Does the following example code-snippet unblock you?

bool xByValue = true;
CUDNN_CHECK(cudnnBackendSetAttribute(xDesc, CUDNN_ATTR_TENSOR_IS_BY_VALUE, CUDNN_TYPE_BOOLEAN, 1, &xByValue));

– Seth

Thanks. That helps.

As an aside, C doesn’t have the type bool and the constant true.
So I did:

#define TRUE (0==0)
int64_t epsilonByValue = TRUE;
CUDNN_CHECK(cudnnBackendSetAttribute(epsilonDesc, CUDNN_ATTR_TENSOR_IS_BY_VALUE,
                                     CUDNN_TYPE_BOOLEAN, 1, &epsilonByValue));

I presume this is still correct.

Now I get:

qobi@poto>./graph-api-example
before op_graph

W! CuDNN (v90800 87) function cudnnBackendFinalize() called:
w!         Warning: CUDNN_STATUS_NOT_SUPPORTED_GRAPH_PATTERN; Reason: !patternMatchOptionalLinearDAG(this->getEntranceNodes().front(), userGraph->getEntranceNodes().front())
w!         Warning: CUDNN_STATUS_NOT_SUPPORTED_GRAPH_PATTERN; Reason: referenceGraph->patternMatchLinearDAG(userGraph)
w!         Warning: CUDNN_STATUS_NOT_SUPPORTED_GRAPH_PATTERN; Reason: LinearPatternMatcher::matchPattern(userGraph)
w!         Warning: CUDNN_STATUS_NOT_SUPPORTED_GRAPH_PATTERN; Reason: matchPattern(opg.getGraph())
w!
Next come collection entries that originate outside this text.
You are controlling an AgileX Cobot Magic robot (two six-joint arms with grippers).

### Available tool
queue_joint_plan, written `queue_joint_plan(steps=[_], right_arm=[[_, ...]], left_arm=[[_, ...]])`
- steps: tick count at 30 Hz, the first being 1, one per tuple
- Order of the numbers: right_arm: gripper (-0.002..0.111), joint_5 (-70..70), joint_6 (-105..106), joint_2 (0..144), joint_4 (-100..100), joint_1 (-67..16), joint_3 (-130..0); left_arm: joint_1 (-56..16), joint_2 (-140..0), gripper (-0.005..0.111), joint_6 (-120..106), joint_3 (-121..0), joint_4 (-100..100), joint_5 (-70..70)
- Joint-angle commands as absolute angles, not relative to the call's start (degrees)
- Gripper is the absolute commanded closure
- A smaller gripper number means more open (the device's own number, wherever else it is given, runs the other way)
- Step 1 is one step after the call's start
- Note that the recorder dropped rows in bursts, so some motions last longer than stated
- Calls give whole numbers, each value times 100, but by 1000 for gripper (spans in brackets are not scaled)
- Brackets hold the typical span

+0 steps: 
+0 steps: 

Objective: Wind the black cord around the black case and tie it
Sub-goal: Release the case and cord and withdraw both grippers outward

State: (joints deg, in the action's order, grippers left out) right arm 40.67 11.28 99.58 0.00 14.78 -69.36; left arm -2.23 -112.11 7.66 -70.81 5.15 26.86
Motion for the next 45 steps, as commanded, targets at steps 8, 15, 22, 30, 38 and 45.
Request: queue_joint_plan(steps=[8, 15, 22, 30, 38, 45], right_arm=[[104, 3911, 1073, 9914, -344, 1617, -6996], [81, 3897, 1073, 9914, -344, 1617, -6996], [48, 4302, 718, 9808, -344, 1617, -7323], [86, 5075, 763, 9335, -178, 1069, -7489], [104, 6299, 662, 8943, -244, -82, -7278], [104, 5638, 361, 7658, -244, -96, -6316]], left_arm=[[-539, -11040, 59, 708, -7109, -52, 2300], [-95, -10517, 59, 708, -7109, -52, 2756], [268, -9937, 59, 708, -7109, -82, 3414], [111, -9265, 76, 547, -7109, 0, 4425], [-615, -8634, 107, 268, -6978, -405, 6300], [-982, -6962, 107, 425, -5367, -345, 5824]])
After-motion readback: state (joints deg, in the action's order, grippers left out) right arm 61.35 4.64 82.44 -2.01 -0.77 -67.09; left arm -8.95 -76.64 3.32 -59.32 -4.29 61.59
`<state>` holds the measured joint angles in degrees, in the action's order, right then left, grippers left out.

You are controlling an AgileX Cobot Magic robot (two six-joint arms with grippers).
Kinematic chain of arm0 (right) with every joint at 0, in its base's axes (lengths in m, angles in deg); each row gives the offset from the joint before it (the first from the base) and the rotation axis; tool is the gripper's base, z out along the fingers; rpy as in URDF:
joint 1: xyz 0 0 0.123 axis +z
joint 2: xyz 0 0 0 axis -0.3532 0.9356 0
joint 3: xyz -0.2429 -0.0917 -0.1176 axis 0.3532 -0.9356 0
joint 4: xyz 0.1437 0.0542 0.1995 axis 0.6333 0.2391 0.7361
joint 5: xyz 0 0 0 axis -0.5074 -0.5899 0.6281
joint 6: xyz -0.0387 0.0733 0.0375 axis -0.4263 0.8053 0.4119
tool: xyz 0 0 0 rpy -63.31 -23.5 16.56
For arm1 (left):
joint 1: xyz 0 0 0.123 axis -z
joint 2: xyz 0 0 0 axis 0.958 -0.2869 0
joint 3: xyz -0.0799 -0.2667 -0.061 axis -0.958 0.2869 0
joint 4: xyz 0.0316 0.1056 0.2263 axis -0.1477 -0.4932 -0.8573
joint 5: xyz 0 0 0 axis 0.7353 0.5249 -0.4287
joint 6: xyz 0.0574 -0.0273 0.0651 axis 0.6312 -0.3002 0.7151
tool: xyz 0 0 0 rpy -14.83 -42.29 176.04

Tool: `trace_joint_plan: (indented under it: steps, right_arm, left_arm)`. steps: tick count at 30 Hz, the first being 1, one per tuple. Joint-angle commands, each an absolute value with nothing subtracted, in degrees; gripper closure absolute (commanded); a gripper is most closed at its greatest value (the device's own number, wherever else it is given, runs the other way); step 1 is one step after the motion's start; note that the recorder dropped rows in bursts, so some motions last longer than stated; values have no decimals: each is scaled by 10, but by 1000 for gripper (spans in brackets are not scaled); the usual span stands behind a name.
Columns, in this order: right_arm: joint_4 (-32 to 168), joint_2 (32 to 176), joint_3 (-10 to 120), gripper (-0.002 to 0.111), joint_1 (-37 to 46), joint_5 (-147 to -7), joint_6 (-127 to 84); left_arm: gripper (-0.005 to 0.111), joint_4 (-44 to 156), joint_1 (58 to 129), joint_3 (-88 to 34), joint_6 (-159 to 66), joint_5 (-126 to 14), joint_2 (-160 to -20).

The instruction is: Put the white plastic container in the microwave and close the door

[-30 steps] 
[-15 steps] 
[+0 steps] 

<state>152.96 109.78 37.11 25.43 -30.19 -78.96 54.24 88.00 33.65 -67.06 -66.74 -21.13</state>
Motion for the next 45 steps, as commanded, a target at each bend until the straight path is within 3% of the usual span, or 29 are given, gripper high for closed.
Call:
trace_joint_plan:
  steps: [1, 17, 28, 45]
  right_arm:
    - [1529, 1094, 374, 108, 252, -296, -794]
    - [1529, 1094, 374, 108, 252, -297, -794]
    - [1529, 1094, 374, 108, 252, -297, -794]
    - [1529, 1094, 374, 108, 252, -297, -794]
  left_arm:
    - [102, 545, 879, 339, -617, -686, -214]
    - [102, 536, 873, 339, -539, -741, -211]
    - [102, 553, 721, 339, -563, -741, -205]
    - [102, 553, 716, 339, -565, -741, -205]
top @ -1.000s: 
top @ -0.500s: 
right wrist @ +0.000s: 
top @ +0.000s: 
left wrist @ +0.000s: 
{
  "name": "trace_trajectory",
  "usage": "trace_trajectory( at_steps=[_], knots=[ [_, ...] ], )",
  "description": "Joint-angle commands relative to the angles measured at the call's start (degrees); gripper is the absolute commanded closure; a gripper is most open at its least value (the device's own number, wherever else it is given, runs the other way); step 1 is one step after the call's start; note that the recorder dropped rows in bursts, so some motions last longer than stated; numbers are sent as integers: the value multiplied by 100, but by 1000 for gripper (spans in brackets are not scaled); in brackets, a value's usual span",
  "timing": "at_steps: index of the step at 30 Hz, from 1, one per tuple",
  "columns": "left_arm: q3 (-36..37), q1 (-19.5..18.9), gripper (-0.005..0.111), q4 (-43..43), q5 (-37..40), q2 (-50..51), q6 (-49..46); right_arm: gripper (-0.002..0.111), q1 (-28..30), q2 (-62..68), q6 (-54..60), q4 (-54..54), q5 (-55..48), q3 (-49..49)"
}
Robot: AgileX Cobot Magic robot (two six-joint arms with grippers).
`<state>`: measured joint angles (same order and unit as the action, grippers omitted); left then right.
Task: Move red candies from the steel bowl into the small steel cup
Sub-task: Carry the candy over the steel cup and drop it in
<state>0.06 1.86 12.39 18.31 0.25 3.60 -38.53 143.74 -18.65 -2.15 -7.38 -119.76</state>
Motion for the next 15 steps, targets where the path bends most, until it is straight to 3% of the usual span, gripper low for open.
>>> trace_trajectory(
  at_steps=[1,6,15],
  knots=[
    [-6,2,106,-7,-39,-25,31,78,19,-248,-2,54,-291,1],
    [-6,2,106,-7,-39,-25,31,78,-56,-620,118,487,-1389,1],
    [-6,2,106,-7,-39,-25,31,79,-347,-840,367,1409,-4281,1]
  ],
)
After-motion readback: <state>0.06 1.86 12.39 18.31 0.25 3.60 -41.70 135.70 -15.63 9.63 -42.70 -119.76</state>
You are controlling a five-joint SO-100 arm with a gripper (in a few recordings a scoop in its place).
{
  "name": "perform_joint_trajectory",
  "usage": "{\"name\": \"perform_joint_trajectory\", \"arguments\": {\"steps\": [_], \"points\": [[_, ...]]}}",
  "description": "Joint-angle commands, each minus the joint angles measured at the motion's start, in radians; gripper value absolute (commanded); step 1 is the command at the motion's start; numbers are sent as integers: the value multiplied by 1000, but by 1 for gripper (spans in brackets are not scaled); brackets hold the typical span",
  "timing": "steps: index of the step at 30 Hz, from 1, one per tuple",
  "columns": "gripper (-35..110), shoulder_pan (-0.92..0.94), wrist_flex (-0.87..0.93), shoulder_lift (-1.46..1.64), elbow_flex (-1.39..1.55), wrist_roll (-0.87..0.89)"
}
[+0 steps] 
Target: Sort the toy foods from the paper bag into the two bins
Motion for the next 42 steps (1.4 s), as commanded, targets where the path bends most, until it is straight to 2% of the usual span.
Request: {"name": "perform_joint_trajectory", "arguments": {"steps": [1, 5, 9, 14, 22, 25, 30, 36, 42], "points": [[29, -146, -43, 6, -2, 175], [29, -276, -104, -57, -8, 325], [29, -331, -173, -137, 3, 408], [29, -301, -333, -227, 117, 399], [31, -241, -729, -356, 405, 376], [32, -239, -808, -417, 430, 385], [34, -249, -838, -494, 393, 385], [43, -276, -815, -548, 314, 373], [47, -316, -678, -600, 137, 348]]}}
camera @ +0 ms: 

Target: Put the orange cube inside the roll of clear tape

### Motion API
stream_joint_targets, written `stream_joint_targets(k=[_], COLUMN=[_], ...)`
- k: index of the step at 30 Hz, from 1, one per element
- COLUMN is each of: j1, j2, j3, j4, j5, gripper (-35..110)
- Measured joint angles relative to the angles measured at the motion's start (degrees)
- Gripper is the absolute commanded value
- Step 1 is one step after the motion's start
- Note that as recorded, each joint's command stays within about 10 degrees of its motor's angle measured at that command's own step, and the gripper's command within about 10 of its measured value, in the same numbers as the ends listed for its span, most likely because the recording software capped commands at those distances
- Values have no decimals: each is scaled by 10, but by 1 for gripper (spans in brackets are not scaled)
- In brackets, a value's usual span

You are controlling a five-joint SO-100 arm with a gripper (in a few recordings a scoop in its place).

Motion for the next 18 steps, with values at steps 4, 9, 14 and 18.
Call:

Time: 2025-04-30T20:06:05.217680 (0d+0h+0m+4s since start)
w! Process=1098065; Thread=1098065; GPU=NULL; Handle=NULL; StreamId=NULL.

after op_graph
before engcfg

E! CuDNN (v90800 87) function cudnnBackendFinalize() called:
e!         Error: CUDNN_STATUS_EXECUTION_FAILED; Reason: fillup_num_execution_groups()
e!         Error: CUDNN_STATUS_EXECUTION_FAILED; Reason: status
e!         Error: CUDNN_STATUS_EXECUTION_FAILED; Reason: ptr->isSupported()
e!         Error: CUDNN_STATUS_EXECUTION_FAILED; Reason: finalize_internal()
e!         Error: CUDNN_STATUS_EXECUTION_FAILED; Reason: ptrDesc->finalize()
e! Time: 2025-04-30T20:06:05.217805 (0d+0h+0m+4s since start)
e! Process=1098065; Thread=1098065; GPU=NULL; Handle=NULL; StreamId=NULL.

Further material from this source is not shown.